In Windows PowerShell:
echo "string" > file.txt
In Cygwin:
$ cat file.txt
:::s t r i n g
$ dos2unix file.txt
dos2unix: Skipping binary file file.txt
I want a simple "string" in the file. How do I do it? I.e., when I say cat file.txt
I need only "string" as output. I am echoing from Windows PowerShell and that cannot be changed.

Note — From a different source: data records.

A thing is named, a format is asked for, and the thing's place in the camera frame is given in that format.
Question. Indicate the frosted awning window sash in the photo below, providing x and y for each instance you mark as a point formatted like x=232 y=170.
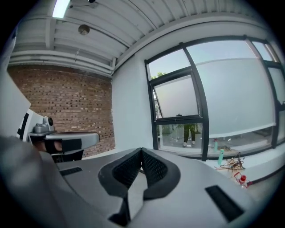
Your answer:
x=178 y=98

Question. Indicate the pile of clothes hangers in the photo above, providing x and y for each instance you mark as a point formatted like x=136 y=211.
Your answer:
x=231 y=165

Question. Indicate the white window screen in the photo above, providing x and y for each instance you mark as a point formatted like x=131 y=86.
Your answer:
x=231 y=98

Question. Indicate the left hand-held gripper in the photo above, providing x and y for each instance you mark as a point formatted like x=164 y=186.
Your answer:
x=13 y=107

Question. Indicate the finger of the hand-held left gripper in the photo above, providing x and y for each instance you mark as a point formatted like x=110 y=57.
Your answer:
x=89 y=139

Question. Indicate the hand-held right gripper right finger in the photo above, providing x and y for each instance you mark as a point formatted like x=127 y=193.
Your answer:
x=191 y=184

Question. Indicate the black ceiling camera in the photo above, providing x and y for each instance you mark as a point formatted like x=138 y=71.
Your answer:
x=91 y=1

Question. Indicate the person's left hand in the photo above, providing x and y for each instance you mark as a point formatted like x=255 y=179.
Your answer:
x=56 y=145

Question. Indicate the black framed window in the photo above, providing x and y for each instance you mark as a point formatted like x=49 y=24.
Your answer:
x=203 y=124

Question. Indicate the red capped clear bottle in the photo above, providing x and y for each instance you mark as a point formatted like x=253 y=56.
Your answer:
x=242 y=178

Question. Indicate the round ceiling fixture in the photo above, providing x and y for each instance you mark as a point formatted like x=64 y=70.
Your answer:
x=84 y=29

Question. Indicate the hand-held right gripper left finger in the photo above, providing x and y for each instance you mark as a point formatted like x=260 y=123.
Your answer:
x=89 y=178

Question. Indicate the rectangular ceiling light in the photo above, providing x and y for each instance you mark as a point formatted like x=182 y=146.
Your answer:
x=60 y=8

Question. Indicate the teal water bottle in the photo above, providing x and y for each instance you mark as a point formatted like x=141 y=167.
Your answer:
x=221 y=157

Try echo "string" | out-file -encoding ASCII file.txt
to get a simple ASCII-encoded txt file.
Comparison of the files produced:
echo "string" | out-file -encoding ASCII file.txt
will produce a file with the following contents:
73 74 72 69 6E 67 0D 0A (string..)
however
echo "string" > file.txt
will produce a file with the following contents:
FF FE 73 00 74 00 72 00 69 00 6E 00 67 00 0D 00 0A 00 (ÿþs.t.r.i.n.g.....)

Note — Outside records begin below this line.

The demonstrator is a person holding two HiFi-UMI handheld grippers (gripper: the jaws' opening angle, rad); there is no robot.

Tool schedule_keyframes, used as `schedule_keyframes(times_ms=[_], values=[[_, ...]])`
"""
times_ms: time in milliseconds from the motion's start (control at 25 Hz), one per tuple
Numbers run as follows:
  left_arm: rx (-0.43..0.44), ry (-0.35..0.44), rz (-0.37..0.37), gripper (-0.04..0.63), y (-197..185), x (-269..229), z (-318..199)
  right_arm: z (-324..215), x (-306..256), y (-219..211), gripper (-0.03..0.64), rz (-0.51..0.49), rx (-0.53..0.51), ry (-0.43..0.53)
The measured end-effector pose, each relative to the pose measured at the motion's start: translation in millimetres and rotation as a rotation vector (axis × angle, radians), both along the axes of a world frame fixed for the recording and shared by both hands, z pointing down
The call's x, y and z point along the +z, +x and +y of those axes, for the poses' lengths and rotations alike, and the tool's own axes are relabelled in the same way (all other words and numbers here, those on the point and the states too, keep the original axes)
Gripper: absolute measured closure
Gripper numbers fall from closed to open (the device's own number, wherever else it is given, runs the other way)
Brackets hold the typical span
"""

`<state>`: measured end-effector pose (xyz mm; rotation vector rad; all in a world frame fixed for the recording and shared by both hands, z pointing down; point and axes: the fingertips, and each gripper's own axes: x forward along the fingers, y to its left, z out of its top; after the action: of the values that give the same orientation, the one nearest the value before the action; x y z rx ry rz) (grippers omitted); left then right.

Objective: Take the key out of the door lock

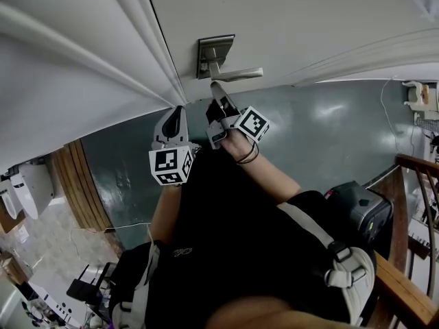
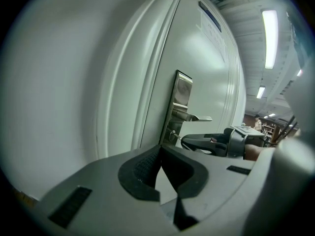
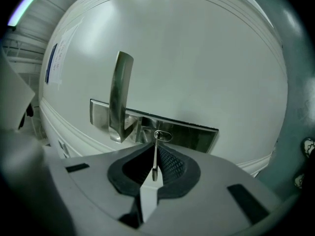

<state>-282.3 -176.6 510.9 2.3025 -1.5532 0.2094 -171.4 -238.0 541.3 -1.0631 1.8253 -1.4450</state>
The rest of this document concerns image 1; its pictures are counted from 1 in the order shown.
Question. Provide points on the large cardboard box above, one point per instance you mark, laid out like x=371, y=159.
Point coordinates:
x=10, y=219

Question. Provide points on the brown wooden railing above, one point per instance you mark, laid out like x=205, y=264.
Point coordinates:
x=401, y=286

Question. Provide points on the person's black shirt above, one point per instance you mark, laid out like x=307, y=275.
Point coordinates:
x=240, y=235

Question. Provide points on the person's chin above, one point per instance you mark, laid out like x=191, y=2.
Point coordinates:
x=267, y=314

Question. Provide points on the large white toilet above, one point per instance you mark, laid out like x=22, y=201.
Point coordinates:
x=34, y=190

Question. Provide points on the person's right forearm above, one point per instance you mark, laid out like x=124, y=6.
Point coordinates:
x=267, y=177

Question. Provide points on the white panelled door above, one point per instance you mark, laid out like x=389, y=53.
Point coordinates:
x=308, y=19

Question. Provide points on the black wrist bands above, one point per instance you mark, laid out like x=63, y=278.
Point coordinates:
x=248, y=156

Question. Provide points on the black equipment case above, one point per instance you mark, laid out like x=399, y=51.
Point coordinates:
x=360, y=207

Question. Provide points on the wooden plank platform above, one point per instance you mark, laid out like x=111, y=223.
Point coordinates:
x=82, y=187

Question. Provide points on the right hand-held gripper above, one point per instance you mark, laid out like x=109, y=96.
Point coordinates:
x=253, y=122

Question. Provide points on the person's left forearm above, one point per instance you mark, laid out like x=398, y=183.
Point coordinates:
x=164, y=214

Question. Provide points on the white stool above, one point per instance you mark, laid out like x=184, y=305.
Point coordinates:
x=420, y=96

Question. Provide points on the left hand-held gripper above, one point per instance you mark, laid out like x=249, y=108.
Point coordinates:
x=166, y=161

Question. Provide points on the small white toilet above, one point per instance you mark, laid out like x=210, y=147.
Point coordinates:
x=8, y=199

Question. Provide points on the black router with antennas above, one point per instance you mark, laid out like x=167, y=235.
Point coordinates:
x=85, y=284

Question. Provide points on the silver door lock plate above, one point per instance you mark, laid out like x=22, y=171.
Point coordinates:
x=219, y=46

(Byte order mark FF FE indicates the file is UTF-16 (LE). The signature for UTF-16 (LE) = 2 bytes: 0xFF 0xFE followed by 2 byte pairs. xx 00 xx 00 xx 00 for normal 0-127 ASCII chars
These two commands are equivalent in that they both use UTF-16 encoding by default:
echo "string" > file.txt
echo "string" | out-file file.txt
You can add an explicit encoding parameter to the latter form (as indicated by jon Z) to produce plain ASCII:
echo "string" | out-file -encoding ASCII file.txt
Alternately, you could use set-content
, which uses ASCII encoding by default:
echo "string" | set-content file.txt
Corollary 1:
Want to convert a unicode file to ASCII in one line?
Just use this:
get-content your_unicode_file | set-content your_ascii_file
which can be abbreviated to:
gc your_unicode_file | sc your_ascii_file
Corollary 2:
Want to get a hex dump so you can really see what is unicode and what is ASCII?
Use the clean and simple Get-HexDump function available on PowerShell.com.

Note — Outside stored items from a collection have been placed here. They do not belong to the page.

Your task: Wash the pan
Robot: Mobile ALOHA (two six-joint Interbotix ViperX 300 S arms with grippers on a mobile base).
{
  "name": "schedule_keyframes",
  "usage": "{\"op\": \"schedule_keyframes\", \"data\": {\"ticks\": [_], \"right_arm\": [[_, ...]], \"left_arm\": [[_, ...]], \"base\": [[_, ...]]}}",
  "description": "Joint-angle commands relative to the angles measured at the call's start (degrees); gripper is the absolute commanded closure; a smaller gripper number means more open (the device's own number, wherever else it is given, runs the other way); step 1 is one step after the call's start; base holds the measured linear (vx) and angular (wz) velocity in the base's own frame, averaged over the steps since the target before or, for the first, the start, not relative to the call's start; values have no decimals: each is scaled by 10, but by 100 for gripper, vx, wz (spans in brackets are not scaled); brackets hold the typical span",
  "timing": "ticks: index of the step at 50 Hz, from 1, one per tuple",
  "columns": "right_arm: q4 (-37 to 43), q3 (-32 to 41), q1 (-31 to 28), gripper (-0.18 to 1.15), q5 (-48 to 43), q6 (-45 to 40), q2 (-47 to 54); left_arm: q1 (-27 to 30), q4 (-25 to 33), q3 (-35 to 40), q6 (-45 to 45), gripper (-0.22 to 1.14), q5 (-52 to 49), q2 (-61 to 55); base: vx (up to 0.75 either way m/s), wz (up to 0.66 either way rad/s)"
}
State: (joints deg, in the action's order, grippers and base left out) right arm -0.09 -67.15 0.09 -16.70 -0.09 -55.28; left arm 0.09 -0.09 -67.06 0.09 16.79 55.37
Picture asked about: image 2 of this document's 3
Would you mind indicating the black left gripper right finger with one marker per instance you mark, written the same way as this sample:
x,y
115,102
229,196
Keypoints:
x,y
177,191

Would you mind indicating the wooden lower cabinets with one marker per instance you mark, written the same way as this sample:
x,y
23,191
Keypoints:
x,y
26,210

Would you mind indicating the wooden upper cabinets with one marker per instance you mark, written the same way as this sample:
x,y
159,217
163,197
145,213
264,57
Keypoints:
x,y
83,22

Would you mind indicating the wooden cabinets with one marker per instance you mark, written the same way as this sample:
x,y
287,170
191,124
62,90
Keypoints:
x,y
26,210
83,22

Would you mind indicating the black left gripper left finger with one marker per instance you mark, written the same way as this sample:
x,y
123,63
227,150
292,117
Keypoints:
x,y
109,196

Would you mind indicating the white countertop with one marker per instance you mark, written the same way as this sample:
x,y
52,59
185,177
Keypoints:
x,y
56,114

With that in place you can examine your generated files with just:
Get-HexDump file.txt
For anything non-trivial, you can specify how many columns wide you want the output and how many bytes of the file to process with something like this:
Get-HexDump file.txt -width 15 -bytes 150
PowerShell creates Unicode UTF-16 files with a Byte Order Mark (BOM).
Dos2unix 6.0 and higher can read UTF-16 files and convert them to UTF-8 (the default Cygwin encoding) and remove the BOM. Versions prior to 6.0 will see UTF-16 files as binary and skip them, as in your example.